One of the most disheartening aspects of the post-election period is the way that corporate executives, many of them in highly regulated industries or ones that depend on government subsidies and contracts, are rushing to embrace President Obama's call for higher tax rates. Via Politico Playbook comes a link to a Reuters article reporting on a meeting between President Obama and "AT&T Inc CEO Randall Stephenson, Archer Daniels Midland Co chief Patricia Woertz, Coca-Cola Co chief Muhtar Kent, Caterpillar Inc's Doug Oberhelman, Pfizer Inc's Ian Read," and Marriott Chief Executive Arne Sorenson, Deloitte LLP Chief Executive Joe Echevarria, and Goldman Sachs Chief Executive Lloyd Blankfein.
After the meeting, Mr. Blankfein told CNN, "I think it's better to have as low a marginal rate as possible because the incentive is the marginal rate, but if we had to lift up the marginal rate I would do that."
Mr. Echevarria reportedly said, "There needs to be some revenue element to this, and (Obama) started with rates. And he started with rates on what we would define (as) the upper two percent. ... That we have to pay our fair share. And I think everybody was in agreement with that notion."
"Everybody was in agreement." How Orwellian.
Of course, the higher the rates and the more complex the code, the more companies and individuals have incentives to pay high fees to Deloitte, which is an accounting firm, to figure out how to minimize and plan their taxes.
In the same vein, Morgan Stanley CEO James Gorman urged his tens of thousands of employees to email Congress, backing President Obama's "balanced" approach of a deficit deal that includes increased tax revenues. Maybe next time he'll be invited to the meeting with Mr. Obama as a reward.

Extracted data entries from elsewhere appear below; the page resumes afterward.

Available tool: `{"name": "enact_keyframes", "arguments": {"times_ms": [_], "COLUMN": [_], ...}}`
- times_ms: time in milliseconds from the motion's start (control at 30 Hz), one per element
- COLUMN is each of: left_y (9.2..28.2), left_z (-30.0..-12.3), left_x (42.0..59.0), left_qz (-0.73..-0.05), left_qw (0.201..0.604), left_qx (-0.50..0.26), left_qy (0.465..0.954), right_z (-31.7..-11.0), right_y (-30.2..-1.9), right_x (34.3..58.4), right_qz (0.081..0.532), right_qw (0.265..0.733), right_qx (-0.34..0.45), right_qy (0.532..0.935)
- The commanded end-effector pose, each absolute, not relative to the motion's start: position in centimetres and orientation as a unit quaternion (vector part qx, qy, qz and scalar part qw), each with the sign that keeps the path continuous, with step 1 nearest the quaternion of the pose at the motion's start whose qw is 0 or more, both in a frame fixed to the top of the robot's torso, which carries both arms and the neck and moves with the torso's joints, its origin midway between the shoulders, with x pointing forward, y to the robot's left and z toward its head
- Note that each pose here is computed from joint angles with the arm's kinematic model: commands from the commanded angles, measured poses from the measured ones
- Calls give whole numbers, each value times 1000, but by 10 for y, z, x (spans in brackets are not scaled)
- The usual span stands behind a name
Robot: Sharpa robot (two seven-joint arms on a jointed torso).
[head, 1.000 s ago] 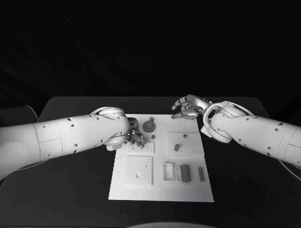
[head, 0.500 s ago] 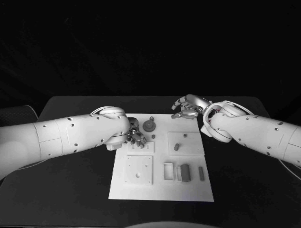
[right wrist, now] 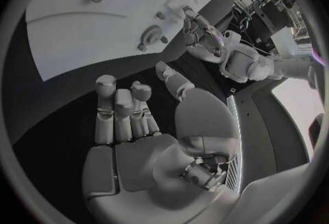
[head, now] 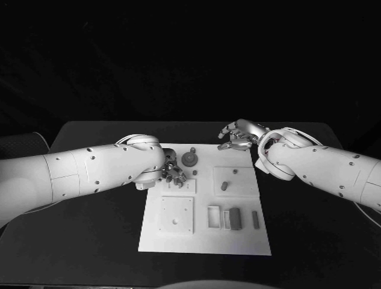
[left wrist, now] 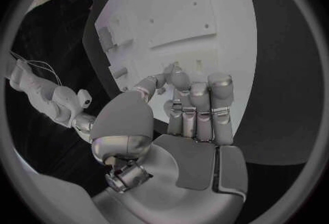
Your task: Assemble the parts on the task board
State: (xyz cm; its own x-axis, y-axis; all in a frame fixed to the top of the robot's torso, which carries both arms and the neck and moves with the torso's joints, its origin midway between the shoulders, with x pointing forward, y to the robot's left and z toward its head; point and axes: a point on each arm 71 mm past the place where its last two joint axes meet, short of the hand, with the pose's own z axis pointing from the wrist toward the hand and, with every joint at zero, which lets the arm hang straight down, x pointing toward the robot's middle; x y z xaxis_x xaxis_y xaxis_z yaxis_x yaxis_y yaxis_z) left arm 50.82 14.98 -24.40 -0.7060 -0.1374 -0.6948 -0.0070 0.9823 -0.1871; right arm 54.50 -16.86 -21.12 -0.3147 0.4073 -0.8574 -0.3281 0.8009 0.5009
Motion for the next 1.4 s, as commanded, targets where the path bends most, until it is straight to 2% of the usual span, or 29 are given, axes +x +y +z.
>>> {"name": "enact_keyframes", "arguments": {"times_ms": [33, 1033, 1400], "left_y": [148, 149, 144], "left_z": [-244, -245, -253], "left_x": [507, 508, 506], "left_qz": [-87, -77, -82], "left_qw": [377, 387, 390], "left_qx": [-30, -14, -16], "left_qy": [921, 919, 917], "right_z": [-212, -212, -212], "right_y": [-167, -166, -166], "right_x": [545, 544, 544], "right_qz": [316, 317, 318], "right_qw": [580, 578, 578], "right_qx": [23, 22, 22], "right_qy": [751, 751, 751]}}
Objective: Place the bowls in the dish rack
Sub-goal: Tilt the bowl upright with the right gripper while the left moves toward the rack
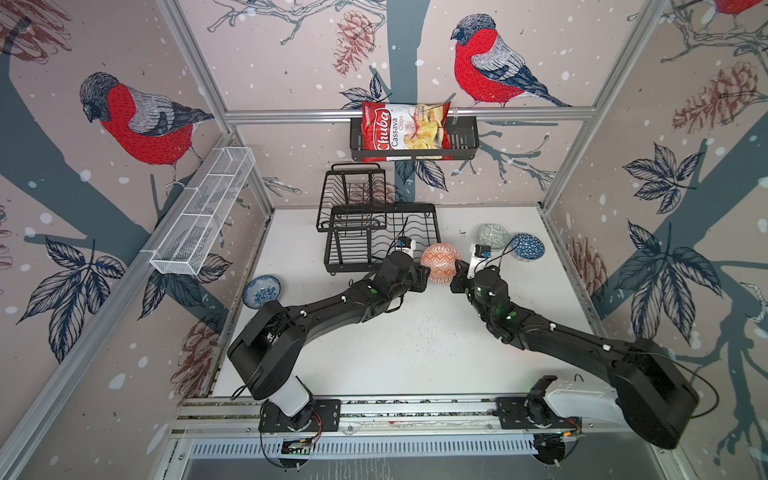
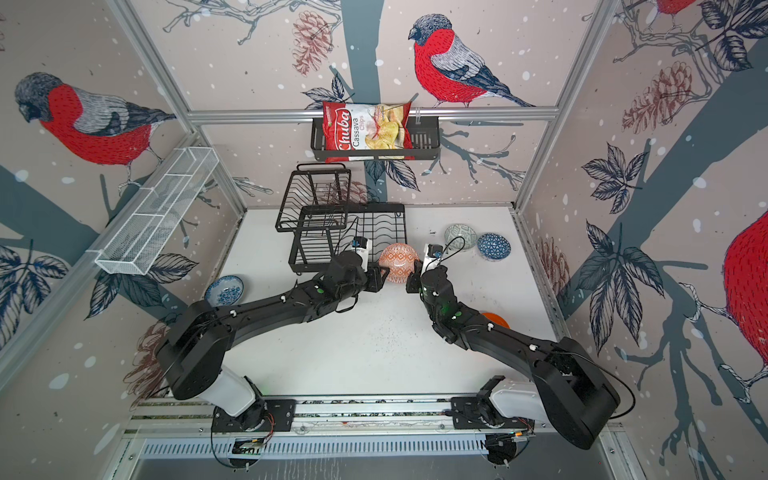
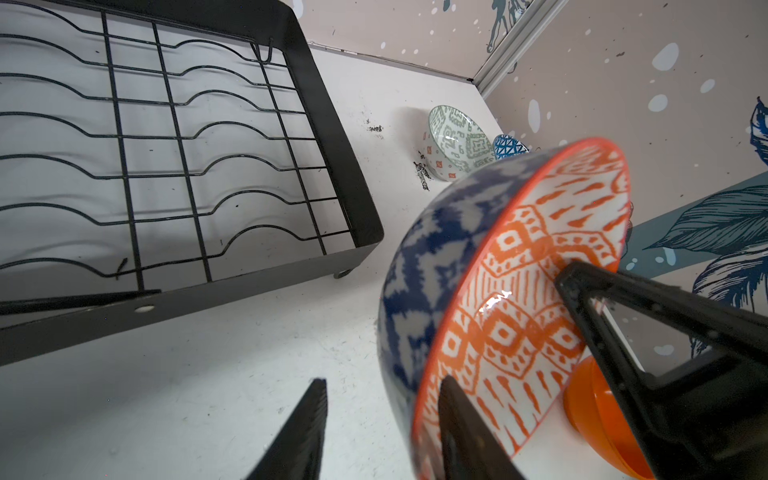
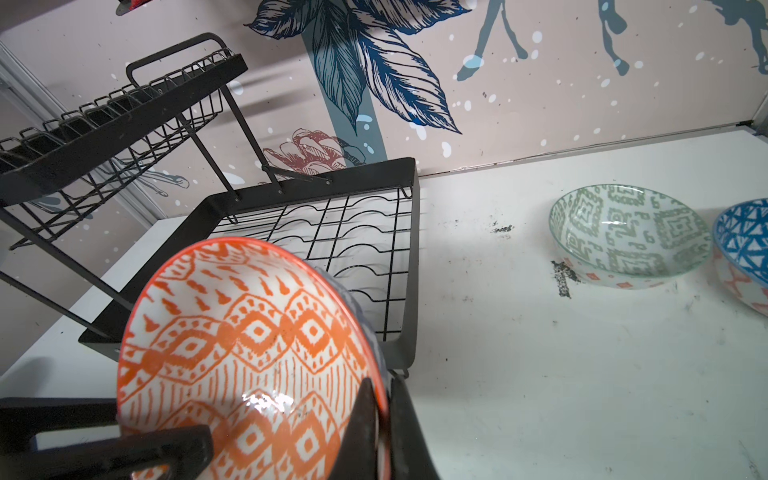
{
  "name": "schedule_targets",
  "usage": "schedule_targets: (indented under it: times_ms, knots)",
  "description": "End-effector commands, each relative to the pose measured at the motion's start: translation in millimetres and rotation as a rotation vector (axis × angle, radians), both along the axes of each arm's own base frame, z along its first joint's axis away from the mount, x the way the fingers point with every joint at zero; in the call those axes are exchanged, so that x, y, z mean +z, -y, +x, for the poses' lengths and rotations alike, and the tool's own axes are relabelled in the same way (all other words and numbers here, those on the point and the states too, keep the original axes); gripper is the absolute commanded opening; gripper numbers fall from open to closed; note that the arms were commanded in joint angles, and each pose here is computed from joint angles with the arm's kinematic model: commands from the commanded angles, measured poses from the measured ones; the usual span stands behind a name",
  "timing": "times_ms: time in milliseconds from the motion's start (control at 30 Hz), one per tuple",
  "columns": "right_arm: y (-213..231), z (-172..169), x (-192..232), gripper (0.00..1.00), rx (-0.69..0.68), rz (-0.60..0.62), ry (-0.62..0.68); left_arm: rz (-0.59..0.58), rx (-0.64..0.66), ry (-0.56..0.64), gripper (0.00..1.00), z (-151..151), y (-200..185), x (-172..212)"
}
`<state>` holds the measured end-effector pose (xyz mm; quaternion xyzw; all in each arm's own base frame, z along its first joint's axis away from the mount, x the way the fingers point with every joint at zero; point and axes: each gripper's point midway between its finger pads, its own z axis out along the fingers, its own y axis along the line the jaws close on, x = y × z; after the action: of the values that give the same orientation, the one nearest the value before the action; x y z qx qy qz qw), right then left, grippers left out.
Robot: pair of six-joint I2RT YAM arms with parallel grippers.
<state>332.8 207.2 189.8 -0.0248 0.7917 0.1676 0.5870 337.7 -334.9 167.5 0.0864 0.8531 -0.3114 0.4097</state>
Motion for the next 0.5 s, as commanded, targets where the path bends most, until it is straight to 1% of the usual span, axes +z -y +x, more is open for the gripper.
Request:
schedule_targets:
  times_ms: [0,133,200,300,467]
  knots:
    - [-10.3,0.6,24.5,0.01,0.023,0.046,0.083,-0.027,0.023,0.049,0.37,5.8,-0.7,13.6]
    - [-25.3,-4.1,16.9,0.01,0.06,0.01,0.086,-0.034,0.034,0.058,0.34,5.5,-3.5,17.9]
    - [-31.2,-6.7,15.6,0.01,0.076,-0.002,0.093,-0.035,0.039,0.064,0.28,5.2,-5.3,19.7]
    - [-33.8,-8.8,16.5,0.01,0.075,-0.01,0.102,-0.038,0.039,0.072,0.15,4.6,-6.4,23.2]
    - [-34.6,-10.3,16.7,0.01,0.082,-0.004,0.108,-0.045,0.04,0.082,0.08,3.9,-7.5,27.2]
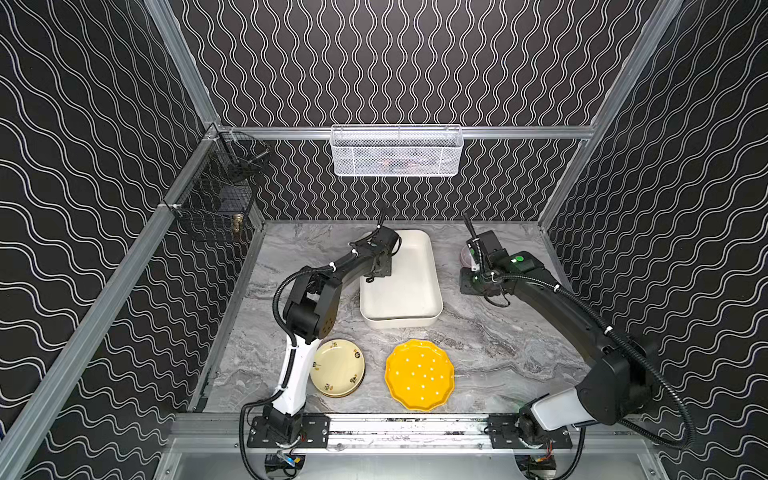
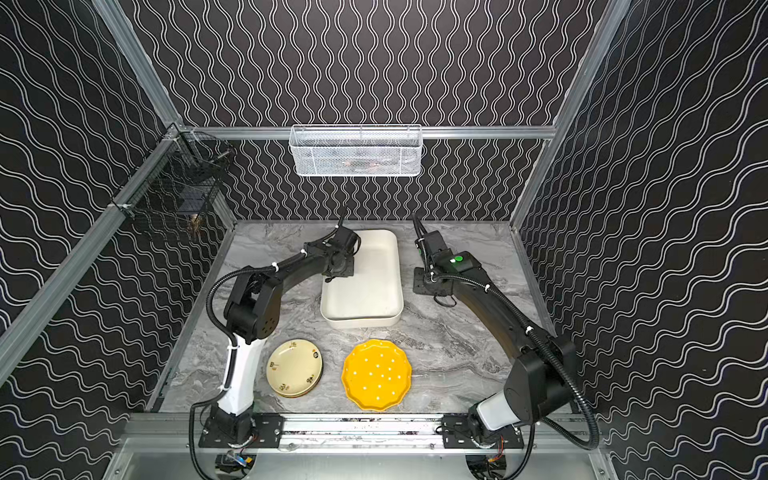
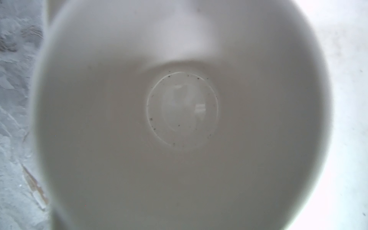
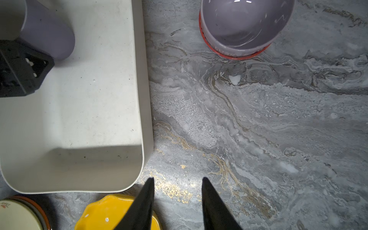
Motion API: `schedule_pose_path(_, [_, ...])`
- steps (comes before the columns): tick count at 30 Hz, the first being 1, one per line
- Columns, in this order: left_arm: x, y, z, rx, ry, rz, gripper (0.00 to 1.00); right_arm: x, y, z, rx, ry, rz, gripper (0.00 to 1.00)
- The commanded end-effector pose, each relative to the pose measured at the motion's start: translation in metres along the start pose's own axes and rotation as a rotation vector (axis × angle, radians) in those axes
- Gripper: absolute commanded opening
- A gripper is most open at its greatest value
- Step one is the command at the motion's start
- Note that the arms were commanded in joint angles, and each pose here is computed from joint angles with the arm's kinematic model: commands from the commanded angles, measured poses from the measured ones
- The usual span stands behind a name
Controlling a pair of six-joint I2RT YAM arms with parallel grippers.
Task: Place the mixed dishes into the plastic bin
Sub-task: 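Move both grippers toward the yellow dotted plate nearest the robot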
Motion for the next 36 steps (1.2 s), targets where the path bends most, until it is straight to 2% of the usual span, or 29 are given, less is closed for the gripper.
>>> schedule_pose_path(1, [0.003, -0.007, 0.004, 0.006, -0.008, -0.013, 0.36, 0.0, -0.002, 0.002, -0.003, -0.009, -0.007, 0.42])
schedule_pose_path(8, [-0.008, -0.014, -0.003, 0.026, 0.074, -0.038, 0.61, -0.004, 0.0, 0.001, -0.006, -0.017, -0.017, 0.47])
schedule_pose_path(15, [-0.042, -0.02, -0.006, 0.045, 0.137, -0.073, 0.79, -0.007, 0.006, 0.001, 0.006, -0.046, -0.018, 0.56])
schedule_pose_path(21, [-0.091, -0.015, -0.011, 0.042, 0.24, -0.111, 0.83, -0.008, 0.022, -0.003, 0.018, -0.06, 0.022, 0.56])
schedule_pose_path(26, [-0.13, 0.029, -0.018, 0.123, 0.258, -0.105, 0.84, -0.002, 0.06, -0.006, 0.053, -0.148, 0.076, 0.56])
schedule_pose_path(29, [-0.15, 0.073, -0.023, 0.161, 0.288, -0.09, 0.82, 0.01, 0.096, -0.008, 0.058, -0.146, 0.133, 0.56])
schedule_pose_path(36, [-0.183, 0.174, -0.016, 0.122, 0.419, -0.038, 0.74, 0.026, 0.165, 0.008, 0.018, -0.155, 0.201, 0.56])
Point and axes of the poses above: each gripper's point midway between its finger pads, its own x axis out along the fingers, its own z axis along the line the jaws close on, y = z × x, the point moved 5 cm from there along -x, back along the fingers, and after that the axes turned 1 degree about x, right-handed, at the moved point
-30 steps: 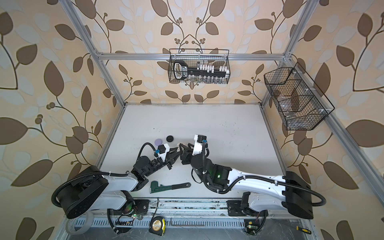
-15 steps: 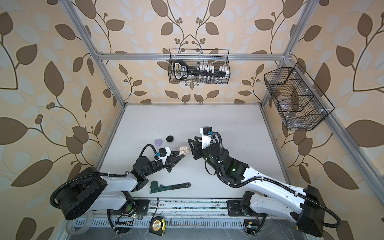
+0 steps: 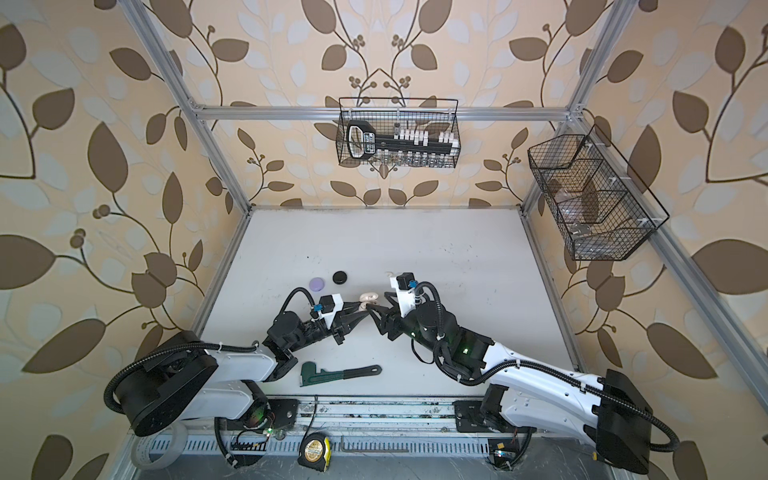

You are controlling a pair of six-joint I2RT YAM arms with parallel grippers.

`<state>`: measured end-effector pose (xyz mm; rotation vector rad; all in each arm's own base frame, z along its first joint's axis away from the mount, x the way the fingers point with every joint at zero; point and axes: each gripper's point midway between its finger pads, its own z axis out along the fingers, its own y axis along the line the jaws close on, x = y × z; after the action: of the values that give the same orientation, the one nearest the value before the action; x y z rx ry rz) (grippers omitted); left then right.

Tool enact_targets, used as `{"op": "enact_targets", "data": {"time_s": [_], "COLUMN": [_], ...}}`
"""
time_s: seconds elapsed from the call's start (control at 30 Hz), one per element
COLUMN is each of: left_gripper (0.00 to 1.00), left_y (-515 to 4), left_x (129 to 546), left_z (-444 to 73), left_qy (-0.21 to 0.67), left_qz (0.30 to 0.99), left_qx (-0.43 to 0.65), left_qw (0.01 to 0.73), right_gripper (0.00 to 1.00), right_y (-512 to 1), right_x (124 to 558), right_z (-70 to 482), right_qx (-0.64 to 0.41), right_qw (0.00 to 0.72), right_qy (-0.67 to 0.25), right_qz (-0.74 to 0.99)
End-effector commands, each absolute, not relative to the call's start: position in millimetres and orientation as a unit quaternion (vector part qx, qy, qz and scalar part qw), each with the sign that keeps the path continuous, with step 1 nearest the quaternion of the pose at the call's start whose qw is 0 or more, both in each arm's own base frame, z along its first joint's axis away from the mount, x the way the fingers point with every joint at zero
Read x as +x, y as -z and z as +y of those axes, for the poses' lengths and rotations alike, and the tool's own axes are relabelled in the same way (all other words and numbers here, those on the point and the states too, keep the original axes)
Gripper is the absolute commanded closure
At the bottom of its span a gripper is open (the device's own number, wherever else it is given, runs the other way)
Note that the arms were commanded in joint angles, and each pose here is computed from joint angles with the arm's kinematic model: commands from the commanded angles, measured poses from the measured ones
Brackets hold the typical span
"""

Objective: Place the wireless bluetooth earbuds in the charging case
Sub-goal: 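Open the right gripper and draw it back from the cream case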

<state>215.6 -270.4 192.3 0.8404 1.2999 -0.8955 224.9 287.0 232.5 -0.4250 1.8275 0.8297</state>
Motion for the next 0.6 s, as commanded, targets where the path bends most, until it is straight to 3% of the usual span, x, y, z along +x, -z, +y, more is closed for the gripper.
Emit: {"op": "enact_targets", "data": {"time_s": [0.0, 0.57], "left_gripper": [1.00, 1.00], "left_y": [-226, -242], "left_x": [209, 199], "left_z": [-276, -265], "left_qy": [0.408, 0.403], "left_qz": [0.511, 0.491], "left_qx": [0.376, 0.368], "left_qw": [0.656, 0.679], "right_gripper": [0.36, 0.43], "right_y": [-240, -220], "right_x": [228, 238], "right_z": [290, 287], "right_qx": [-0.169, -0.147], "right_qw": [0.524, 0.514], "right_qy": [-0.345, -0.318], "right_qz": [0.760, 0.783]}}
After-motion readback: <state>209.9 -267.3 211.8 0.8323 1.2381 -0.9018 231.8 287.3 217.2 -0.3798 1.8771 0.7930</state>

Somehow all the left wingers who were so up in arms about how the Citizens United decision opened the door to corporate involvement in politics are silent when the big businesses all of a sudden use their political voices to support higher taxes on some individuals. By this double standard, when the Koch brothers or Koch Industries calls for lower taxes and less regulation, it's a threat to democracy, but when Lloyd Blankfein and James Gorman call for higher taxes, it's...what, exactly? Progress?